Synthesis and characterisation of bis(2,2′-bipyridine)(4-carboxy-4′-(pyrid-2-ylmethylamido)-2,2′-bipyridine)ruthenium(II) di(hexafluorophosphate): Comparison of spectroelectrochemical properties with related complexes

Abstract

The new complex, [Ru II(bpy) 2(4-HCOO-4′-pyCH 2 NHCO-bpy)](PF 6) 2 · 3H 2O ( 1), where 4-HCOO-4′-pyCH 2NHCO-bpy is 4-(carboxylic acid)-4′-pyrid-2-ylmethylamido-2,2′-bipyridine, has been synthesised from [Ru(bpy) 2(H 2dcbpy)](PF 6) 2 (H 2dcbpy is 4,4′-(dicarboxylic acid)-2,2′-bipyridine) and characterised by elemental analysis and spectroscopic methods. An X-ray crystal structure determination of the trihydrate of the [Ru(bpy) 2(H 2dcbpy)](PF 6) 2 precursor is reported, since it represented a different solvate to an existing structure. The structure shows a distorted octahedral arrangement of the ligands around the ruthenium(II) centre and is consistent with the carboxyl groups being protonated. A comparative study of the electrochemical and photophysical properties of [Ru II(bpy) 2(4-HCOO-4′-pyCH 2NHCO-bpy)] 2+ ( 1), [Ru(bpy) 2(H 2dcbpy)] 2+ ( 2), [Ru(bpy) 3] 2+ ( 3), [Ru(bpy) 2Cl 2] ( 4) and [Ru(bpy) 2Cl 2] + ( 5) was then undertaken to determine their variation upon changing the ligands occupying two of the six ruthenium(II) coordination sites. The ruthenium(II) complexes exhibit intense ligand centred (LC) transition bands in the UV region, and broad MLCT bands in the visible region.
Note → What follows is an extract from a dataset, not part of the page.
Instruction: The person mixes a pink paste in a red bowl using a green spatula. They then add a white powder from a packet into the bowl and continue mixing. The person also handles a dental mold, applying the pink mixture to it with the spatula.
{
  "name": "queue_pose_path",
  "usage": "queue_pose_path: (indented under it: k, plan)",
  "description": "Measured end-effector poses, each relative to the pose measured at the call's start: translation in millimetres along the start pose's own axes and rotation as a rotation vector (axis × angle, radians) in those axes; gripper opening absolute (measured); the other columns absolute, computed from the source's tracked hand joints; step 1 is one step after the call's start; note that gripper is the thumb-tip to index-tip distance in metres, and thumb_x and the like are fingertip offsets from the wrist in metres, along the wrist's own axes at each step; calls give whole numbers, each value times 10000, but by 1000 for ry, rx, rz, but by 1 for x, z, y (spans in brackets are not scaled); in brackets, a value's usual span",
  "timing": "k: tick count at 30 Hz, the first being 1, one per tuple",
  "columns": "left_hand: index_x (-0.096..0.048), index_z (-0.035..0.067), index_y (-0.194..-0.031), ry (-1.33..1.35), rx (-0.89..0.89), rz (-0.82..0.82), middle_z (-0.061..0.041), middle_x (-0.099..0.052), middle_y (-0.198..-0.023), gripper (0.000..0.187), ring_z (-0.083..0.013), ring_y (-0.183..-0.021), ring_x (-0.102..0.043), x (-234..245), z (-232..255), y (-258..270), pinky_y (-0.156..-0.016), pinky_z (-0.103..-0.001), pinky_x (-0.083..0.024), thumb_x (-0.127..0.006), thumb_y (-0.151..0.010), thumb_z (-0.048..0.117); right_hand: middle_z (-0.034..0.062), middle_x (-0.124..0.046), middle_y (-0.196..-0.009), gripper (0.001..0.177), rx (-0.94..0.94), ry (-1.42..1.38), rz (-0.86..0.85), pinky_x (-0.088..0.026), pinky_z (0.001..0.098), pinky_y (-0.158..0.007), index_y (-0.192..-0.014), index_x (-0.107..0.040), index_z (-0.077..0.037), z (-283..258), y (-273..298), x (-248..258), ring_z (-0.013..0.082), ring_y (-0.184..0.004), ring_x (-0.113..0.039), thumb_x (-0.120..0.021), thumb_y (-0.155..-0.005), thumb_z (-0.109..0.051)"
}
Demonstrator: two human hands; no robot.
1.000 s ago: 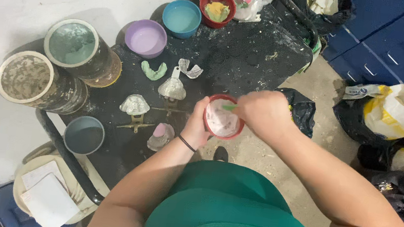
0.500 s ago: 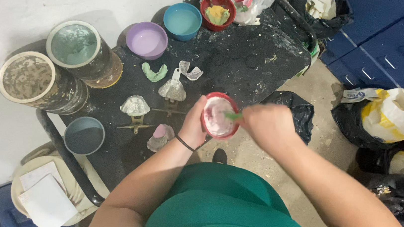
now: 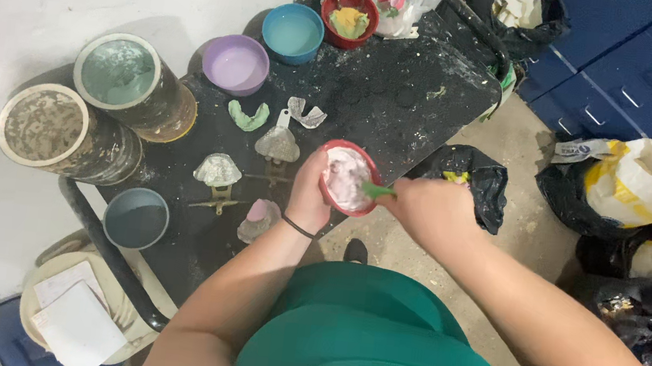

The ruthenium(III) complex, 5, displayed overlapping LC bands in the UV region and a LMCT band in the visible. 1, 2 and 3 were found, via cyclic voltammetry at a glassy carbon electrode, to exhibit very positive reversible formal potentials of 996, 992 and 893 mV (versus Fc/Fc +) respectively for the Ru(III)/Ru(II) half-cell reaction. As expected the reversible potential derived from oxidation of 4 (−77 mV (versus Fc/Fc +)) was in excellent agreement with that found via reduction of 5 (−84 mV (versus Fc/Fc +)). Spectroelectrochemical experiments in an optically transparent thin-layer electrochemical cell configuration allowed UV–Vis spectra of the Ru(III) redox state to be obtained for 1, 2, 3 and 4 and also confirmed that 5 was the product of oxidative bulk electrolysis of 4. These spectrochemical measurements also confirmed that the oxidation of all Ru(II) complexes and reduction of the corresponding Ru(III) complex are fully reversible in both the chemical and electrochemical senses.